Qual o seu propósito?

É muito fácil esquecermos daquilo que elegemos como propósito em virtude do mundo dinâmico e cheio de estímulos como esse em que vivemos. O ser humano tem a tendência de abandonar objetivos por falta de disciplina, persistência e múltiplas oportunidades que acabam causando dúvida e a não realização de sonhos. Querer tudo ao mesmo tempo, também acaba atrapalhando, pois certamente haverá a falta de foco.

Por isso a importância de se refletir sobre o que é o seu propósito. Este não é o objetivo, e sim, a razão, o motivo que lhe faz querer atingir o tal objetivo. Muitos empresários e profissionais desejam enriquecer. Ganhar dinheiro, crescer e prosperar financeiramente. Para a grande massa, ter muito dinheiro pode ser sinônimo de sucesso.

Ouvi essa frase e fiquei com ela martelando, e infelizmente julgando, afinal somos especialistas nisso. “Tem gente que é tão pobre, que só tem dinheiro”.

Fazer dinheiro não pode ser o propósito. Quando se pensa em empreender para ganhar dinheiro, acaba existindo uma carência, uma falta. Afinal, fazer dinheiro para quê?

O dinheiro foi feito para ajudar. Quando empreendemos, precisamos lembrar que empreender também significa servir e usufruir.
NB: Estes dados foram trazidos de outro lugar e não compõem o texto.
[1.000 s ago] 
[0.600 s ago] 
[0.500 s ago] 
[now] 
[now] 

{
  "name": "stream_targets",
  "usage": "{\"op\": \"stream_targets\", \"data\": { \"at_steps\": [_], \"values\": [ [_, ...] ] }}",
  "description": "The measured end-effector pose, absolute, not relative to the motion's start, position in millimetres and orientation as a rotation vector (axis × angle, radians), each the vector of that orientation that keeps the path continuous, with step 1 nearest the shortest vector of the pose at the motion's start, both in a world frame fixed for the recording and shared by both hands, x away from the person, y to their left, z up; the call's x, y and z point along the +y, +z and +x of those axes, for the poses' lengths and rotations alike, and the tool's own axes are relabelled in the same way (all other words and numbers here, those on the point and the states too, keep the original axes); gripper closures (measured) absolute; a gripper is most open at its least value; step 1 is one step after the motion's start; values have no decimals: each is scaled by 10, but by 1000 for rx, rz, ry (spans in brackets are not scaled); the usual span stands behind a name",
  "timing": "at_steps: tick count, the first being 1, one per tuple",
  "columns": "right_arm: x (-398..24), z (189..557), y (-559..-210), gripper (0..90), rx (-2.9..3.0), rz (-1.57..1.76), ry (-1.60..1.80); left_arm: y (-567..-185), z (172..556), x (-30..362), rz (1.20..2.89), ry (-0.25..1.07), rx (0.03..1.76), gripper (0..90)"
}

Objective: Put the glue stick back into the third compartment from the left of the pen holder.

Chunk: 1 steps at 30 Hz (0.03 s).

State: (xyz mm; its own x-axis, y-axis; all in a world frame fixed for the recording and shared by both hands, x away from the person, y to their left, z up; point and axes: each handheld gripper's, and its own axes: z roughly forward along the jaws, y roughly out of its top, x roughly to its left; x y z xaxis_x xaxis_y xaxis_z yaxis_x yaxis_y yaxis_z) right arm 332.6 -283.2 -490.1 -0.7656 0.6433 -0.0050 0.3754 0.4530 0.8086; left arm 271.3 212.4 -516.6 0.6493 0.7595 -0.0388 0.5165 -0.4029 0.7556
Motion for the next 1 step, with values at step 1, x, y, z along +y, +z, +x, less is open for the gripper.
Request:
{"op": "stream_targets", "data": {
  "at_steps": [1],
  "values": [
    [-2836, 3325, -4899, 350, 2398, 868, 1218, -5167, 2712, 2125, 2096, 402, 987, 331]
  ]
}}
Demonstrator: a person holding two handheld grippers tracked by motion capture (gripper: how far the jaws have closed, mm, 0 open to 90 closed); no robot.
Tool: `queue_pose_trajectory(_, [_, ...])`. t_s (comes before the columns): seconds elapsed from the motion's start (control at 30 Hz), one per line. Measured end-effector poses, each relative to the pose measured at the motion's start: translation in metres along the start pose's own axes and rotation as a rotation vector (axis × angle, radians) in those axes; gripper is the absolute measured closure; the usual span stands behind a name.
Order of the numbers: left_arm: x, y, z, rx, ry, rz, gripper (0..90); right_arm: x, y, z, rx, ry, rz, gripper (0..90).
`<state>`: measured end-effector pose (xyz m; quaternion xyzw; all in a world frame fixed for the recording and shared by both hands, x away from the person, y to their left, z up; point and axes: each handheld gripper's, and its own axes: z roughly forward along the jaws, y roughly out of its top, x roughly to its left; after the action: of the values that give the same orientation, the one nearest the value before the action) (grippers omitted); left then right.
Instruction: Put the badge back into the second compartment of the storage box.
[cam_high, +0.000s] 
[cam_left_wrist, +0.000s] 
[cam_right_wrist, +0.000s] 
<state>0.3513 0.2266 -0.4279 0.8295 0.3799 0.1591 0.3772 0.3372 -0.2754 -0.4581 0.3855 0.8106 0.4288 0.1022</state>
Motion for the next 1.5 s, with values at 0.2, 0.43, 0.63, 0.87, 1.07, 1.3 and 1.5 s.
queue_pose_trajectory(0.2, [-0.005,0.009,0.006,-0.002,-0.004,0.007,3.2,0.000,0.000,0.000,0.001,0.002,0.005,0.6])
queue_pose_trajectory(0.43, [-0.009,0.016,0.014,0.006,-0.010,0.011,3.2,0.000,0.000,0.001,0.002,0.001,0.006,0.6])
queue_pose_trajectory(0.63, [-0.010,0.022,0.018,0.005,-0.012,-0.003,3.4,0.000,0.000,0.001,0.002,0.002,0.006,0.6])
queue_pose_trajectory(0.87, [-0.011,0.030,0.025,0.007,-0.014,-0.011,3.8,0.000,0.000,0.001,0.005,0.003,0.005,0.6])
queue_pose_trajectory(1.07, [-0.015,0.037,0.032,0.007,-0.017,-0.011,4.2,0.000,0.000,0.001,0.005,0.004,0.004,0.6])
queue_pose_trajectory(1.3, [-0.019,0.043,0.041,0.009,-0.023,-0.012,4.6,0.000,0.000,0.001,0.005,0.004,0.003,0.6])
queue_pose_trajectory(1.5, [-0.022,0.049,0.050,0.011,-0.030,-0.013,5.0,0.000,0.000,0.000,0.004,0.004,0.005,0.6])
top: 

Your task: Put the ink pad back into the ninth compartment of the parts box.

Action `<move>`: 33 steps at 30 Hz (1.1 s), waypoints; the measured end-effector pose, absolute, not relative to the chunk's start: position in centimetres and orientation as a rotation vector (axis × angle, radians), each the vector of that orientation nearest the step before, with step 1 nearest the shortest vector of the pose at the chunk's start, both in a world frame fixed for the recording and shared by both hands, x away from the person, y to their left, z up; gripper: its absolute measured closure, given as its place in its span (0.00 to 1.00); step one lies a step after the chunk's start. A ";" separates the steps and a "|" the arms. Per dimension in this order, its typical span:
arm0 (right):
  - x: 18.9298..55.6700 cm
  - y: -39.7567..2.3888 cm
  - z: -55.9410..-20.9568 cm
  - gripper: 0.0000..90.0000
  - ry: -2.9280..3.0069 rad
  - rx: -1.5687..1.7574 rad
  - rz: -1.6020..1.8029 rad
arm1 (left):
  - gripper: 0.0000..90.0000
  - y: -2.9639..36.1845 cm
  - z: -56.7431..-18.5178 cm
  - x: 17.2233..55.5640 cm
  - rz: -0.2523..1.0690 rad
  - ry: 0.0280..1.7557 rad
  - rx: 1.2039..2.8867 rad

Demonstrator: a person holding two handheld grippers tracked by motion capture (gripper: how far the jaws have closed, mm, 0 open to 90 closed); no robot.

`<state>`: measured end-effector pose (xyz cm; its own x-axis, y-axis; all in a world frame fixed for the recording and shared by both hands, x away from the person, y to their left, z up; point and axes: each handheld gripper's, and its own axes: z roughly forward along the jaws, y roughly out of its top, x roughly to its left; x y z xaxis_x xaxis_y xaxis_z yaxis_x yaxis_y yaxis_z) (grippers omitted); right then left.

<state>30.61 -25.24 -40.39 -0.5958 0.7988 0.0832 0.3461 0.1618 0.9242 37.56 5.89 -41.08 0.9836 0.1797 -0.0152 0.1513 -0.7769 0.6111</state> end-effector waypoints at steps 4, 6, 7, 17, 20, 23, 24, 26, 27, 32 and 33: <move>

Quando se tem um propósito, o dinheiro acaba sendo o recurso, e o trabalho o meio.

Todos aqueles considerados os mais ricos, começaram com trabalhos simples. E foram desenvolvendo habilidades. Warren Buffet, um dos homens mais ricos do mundo, tem 87 anos e continua lendo muito diariamente. Quanto mais ele lê, mais rico vai ficando. E sabe por quê? Porque lendo você desenvolve habilidades, e quanto mais habilidades você desenvolve mais valioso você se torna. Mais valor, mais riqueza.

Ter um propósito faz o ser humano mais rico. Você pode até perder batalhas, mas tendo um propósito, você continua na guerra até o fim.